Glyphosat ist überall: Das meistverkaufte Pestizid der Welt begegnet uns in Äckern, auf Feldern und in Flüssen. Wir essen es im Brot, trinken es im Bier und tragen es im Körper. Kein Problem, beruhigen die Zulassungsbehörden und Hersteller: Der Unkrautvernichter sei bestens untersucht und sicher. Stimmt nicht, widerspricht die Krebsforschungsagentur der WHO, die das Pflanzengift 2015 als „wahrscheinlich krebserregend für den Menschen“ eingestuft hat. Doch wie konnten die Zulassungsbehörden jahrzehntelang in denselben Tierstudien „keine Hinweise“ auf eine krebserregende Wirkung erkennen, in denen die Krebsforscher der WHO „ausreichende Beweise“ fanden?

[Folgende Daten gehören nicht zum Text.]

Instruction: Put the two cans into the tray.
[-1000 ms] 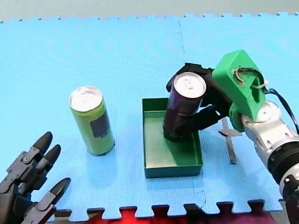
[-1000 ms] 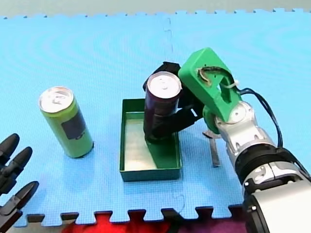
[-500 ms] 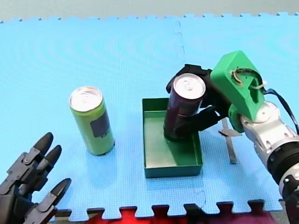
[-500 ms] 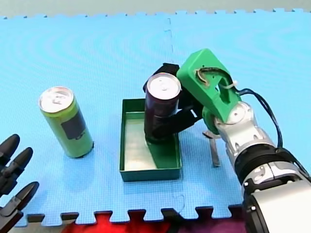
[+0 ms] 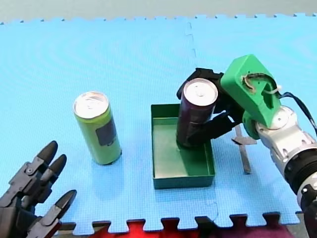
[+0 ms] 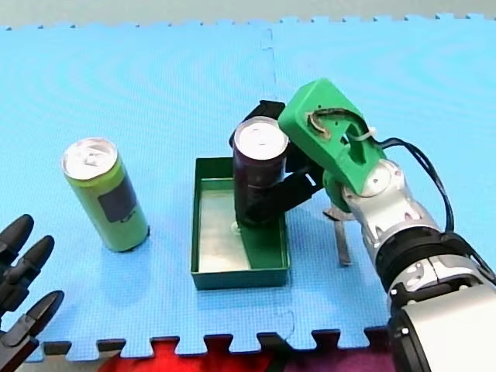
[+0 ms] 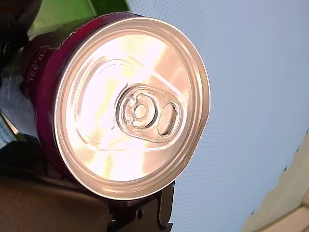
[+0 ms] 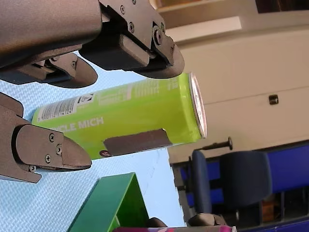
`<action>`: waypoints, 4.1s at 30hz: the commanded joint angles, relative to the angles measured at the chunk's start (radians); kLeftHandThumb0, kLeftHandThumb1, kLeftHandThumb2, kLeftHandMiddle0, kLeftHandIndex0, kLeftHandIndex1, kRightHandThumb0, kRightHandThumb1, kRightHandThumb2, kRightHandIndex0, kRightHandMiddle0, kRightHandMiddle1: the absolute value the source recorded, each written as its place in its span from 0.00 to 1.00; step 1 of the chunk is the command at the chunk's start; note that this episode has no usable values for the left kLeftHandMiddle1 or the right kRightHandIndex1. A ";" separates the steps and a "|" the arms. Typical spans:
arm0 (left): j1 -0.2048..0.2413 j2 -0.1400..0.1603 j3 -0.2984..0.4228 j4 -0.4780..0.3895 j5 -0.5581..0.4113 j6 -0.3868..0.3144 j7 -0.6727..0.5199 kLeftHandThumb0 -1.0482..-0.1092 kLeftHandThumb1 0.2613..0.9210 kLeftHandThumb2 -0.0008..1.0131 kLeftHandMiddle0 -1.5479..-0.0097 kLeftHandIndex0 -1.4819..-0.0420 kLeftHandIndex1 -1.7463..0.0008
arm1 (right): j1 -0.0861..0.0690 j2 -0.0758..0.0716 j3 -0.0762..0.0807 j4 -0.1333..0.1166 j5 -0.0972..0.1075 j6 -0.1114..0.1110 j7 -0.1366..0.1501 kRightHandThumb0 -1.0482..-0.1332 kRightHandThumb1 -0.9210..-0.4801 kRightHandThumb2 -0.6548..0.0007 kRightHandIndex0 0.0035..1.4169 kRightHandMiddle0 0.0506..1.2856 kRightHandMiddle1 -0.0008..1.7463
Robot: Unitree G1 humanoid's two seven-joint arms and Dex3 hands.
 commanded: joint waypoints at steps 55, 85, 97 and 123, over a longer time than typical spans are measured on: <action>0.023 -0.008 -0.003 -0.019 0.015 -0.010 0.025 0.00 1.00 0.22 0.72 0.73 1.00 | 0.036 0.026 0.008 0.006 0.001 -0.011 -0.041 0.48 0.40 1.00 0.44 0.47 0.58; 0.005 -0.010 0.003 0.012 -0.011 -0.036 0.006 0.00 1.00 0.24 0.71 0.72 1.00 | 0.033 0.009 0.037 -0.009 -0.015 -0.024 -0.002 0.30 0.51 1.00 0.40 0.27 0.00; 0.000 -0.009 0.008 0.021 -0.008 -0.042 0.007 0.00 1.00 0.24 0.71 0.71 1.00 | 0.041 -0.004 0.028 -0.006 -0.006 -0.064 0.015 0.18 0.45 0.99 0.37 0.20 0.00; -0.010 -0.006 0.008 0.017 -0.030 -0.042 -0.017 0.00 1.00 0.30 0.71 0.71 1.00 | 0.027 -0.092 0.051 0.000 -0.043 -0.143 0.077 0.03 0.40 0.99 0.29 0.09 0.00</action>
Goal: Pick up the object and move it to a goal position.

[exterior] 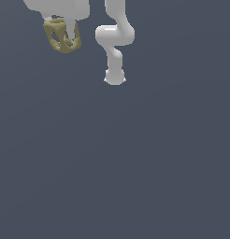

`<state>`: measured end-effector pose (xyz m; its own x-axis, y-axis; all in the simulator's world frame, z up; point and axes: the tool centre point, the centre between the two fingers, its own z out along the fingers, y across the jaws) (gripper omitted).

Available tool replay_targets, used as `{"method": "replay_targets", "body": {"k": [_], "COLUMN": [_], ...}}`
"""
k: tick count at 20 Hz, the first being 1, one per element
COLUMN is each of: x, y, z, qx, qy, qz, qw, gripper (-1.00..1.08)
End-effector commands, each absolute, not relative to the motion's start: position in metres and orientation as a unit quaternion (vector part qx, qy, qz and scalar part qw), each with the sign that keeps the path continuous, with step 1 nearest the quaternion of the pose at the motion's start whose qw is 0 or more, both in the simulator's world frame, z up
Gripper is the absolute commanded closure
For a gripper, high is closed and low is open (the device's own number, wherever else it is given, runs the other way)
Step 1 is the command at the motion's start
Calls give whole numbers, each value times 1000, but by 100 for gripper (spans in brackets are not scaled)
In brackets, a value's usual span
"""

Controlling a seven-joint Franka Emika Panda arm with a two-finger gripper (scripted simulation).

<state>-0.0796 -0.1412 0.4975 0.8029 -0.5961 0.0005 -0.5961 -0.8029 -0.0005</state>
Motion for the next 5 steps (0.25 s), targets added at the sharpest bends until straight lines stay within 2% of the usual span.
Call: {"method": "replay_targets", "body": {"k": [1, 5], "x": [-79, -79], "y": [-144, -145], "z": [503, 505], "qx": [-950, -950], "qy": [314, 314], "qz": [0, 0], "qw": [0, 0], "gripper": [108, 108]}}
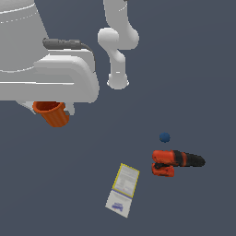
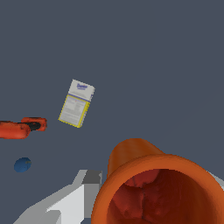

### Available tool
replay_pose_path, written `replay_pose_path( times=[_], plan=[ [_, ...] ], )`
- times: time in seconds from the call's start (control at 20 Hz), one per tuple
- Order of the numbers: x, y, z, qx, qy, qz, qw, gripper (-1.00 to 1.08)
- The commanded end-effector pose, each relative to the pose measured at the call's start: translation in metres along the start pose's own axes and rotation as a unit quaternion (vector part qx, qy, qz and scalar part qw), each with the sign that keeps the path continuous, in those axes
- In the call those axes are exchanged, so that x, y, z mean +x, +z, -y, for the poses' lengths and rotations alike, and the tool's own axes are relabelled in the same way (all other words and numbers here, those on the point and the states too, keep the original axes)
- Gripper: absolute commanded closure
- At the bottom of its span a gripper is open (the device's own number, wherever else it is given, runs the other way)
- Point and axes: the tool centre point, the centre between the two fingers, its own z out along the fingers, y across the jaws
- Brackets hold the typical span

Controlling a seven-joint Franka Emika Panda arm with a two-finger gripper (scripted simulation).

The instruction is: Pick up a designated object from a clutter of objects.

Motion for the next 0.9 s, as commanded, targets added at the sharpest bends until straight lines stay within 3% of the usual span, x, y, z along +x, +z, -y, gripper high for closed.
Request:
replay_pose_path(
  times=[0.0,0.85],
  plan=[
    [0.003,-0.011,-0.003,0.000,0.000,0.000,1.0000,1.08],
    [0.010,-0.034,-0.011,0.000,0.000,0.000,1.0000,1.08]
  ],
)
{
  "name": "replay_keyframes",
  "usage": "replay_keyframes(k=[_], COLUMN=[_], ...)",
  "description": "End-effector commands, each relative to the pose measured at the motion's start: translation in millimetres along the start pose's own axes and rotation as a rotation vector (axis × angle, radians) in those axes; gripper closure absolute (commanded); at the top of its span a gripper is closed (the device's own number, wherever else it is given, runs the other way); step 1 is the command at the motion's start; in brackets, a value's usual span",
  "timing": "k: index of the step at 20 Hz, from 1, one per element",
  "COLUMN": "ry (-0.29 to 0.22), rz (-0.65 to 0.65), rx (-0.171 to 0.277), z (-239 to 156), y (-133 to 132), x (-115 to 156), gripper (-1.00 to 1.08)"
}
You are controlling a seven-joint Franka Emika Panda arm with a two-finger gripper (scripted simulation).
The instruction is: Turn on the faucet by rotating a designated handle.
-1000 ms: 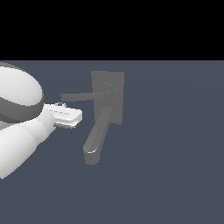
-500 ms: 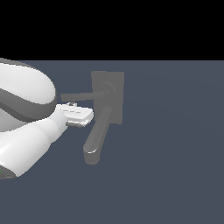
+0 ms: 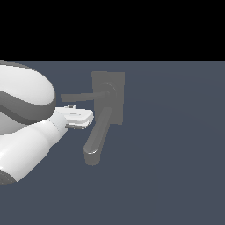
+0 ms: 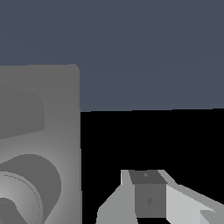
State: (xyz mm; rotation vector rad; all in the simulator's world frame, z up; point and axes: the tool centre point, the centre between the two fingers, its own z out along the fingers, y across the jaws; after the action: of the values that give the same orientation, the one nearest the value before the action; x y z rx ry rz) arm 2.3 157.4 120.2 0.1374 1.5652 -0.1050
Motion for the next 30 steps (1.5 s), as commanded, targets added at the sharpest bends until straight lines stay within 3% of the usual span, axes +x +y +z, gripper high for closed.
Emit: replay_keyframes(k=[1,16,18,30], ry=[0.0,0.0,0.009,0.005], rz=[0.0,0.0,-0.004,-0.002], rx=[0.0,0.0,0.004,0.002], z=[0.0,-0.1,-0.1,0.1], y=[0.0,7.8,5.0,-7.4], x=[0.0,-65.0,-55.5,-97.2], gripper=[1.08,1.08,1.08,1.08])
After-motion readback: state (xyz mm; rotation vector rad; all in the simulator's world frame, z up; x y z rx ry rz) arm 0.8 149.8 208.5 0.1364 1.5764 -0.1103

Die Suche nach einer Antwort führt den Autor Helmut Burtscher in die US-amerikanischen Behörden-Archive der 1970er und 80er Jahre und schließlich zu den Dokumenten des Europäischen Zulassungsverfahrens der Gegenwart. Die Details, die er dabei rund um die geheimen Studien von Monsanto & Co. ans Licht fördert, geben verstörende Einblicke in die Verstrickungen zwischen Industrie, privaten Prüfinstituten und Kontrollbehörden. Sie entlarven ein System, das es den Herstellern von Chemikalien ermöglicht, die Gefahren und Risiken ihrer Produkte herunterzuspielen. Letztendlich bleibt die Frage: Wem lassen unsere Regierungen mehr Schutz angedeihen – Konzerninteressen oder unserer Gesundheit?